How do I calculate the $\frac{I_{n+2}}{I_n}$ of $I_n = \int_{\frac {-\pi}{2}}^\frac{\pi}{2} cos^n \theta d\theta$ ?
[my attempt]:
I could calculate that $nI_n = 2cos^{n-1}\theta sin\theta+2(n-1)\int_0^\frac{\pi}{2}I_{n-2}d\theta$ but how do I caluclate the $I_{n+2}$? I am stacking there...
On
\begin{align} I_n &= \int_{-\pi/2}^{\pi/2}\cos^n\theta\ d\theta \\ &= 2\int_{0}^{\pi/2}\cos^n\theta\ d\theta \\ &= {\bf B}\left(\dfrac{1}{2},\dfrac{n+1}{2}\right) \\ &= \dfrac{\Gamma\left(\dfrac{1}{2}\right)\Gamma\left(\dfrac{n+1}{2}\right)}{\Gamma\left(\dfrac{n}{2}+1\right)} \\ \dfrac{I_{n+2}}{I_{n}} &= \dfrac{\Gamma\left(\dfrac{1}{2}\right)\Gamma\left(\dfrac{n+3}{2}\right)}{\Gamma\left(\dfrac{n+2}{2}+1\right)} \dfrac{\Gamma\left(\dfrac{n}{2}+1\right)}{\Gamma\left(\dfrac{1}{2}\right)\Gamma\left(\dfrac{n+1}{2}\right)} \\ &= \color{blue}{\dfrac{n+1}{n+2}} \end{align}
On
Expanding on Nosrati's answer:
Consider the integral $$I(a,b)=\int_0^{\pi/2}\sin^at\cos^bt\ dt$$ The substitution $x=\sin^2t$ gives $$I(a,b)=\frac12\int_0^1x^{\frac{a-1}2}(1-x)^{\frac{b-1}2}dx$$ $$I(a,b)=\frac12\int_0^1x^{\frac{a+1}2-1}(1-x)^{\frac{b+1}2-1}dx$$ Recall the definition of the Beta Function: $$B(u,v)=\int_0^1t^{u-1}(1-t)^{v-1}dt$$ This gives our integral: $$I(a,b)=\frac12B\bigg(\frac{a+1}2,\frac{b+1}2\bigg)$$ We may recall that $$B(a,b)=\frac{\Gamma(a)\Gamma(b)}{\Gamma(a+b)}$$ Where $\Gamma(\cdot)$ is the Gamma Function.
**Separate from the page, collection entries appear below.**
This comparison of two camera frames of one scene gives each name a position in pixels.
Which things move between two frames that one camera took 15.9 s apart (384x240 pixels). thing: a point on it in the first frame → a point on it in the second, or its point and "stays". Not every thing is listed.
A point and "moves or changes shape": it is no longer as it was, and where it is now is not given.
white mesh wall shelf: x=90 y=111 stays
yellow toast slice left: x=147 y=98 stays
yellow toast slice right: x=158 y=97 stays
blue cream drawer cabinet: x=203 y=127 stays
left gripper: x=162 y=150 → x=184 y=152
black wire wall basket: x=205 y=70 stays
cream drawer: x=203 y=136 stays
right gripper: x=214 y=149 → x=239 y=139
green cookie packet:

This gives $$I(a,b)=\frac{\Gamma(\frac{a+1}2)\Gamma(\frac{b+1}2)}{2\Gamma(\frac{a+b}2+1)}=\frac{\Gamma(\frac{b+1}2)\Gamma(\frac{a+1}2)}{2\Gamma(\frac{a+b}2+1)}=I(b,a)$$ Thus we have proven the interesting identity $$\int_0^{\pi/2}\sin^at\cos^bt\ dt=\int_0^{\pi/2}\sin^bt\cos^at\ dt$$
Extra fun on the side:
Noting that $\tan t=\sin t (\cos t)^{-1}$ gives $$Q=\int_0^{\pi/2}\tan^at\ dt=I(a,-a)=\frac{\Gamma(\frac{1+a}2)\Gamma(\frac{1-a}2)}{2\Gamma(1)}\\Q=\frac12\Gamma\bigg(\frac{1+a}2\bigg)\Gamma\bigg(\frac{1-a}2\bigg)$$ We may recall the Gamma reflection formula: for non-integer $x$, $$\Gamma(x)\Gamma(1-x)=\pi\csc(\pi x)$$ Plugging in $x=\frac{a+1}2$ gives $$Q=\frac{\pi}2\csc\frac{\pi(a+1)}2$$ Hence our conclusion: $$\int_0^{\pi/2}\tan^at\ dt=\frac{\pi}2\csc\frac{\pi(a+1)}2=\int_0^{\pi/2}\cot^at\ dt$$
Correction: you meant $nI_n=[\cos^{n-1}\theta\sin\theta]_{-\pi/2}^{\pi/2}+(n-1)(I_{n-2}-I_n)$. The first term vanishes if $n\ge 2$ because $\cos\pm\frac{\pi}{2}=0$.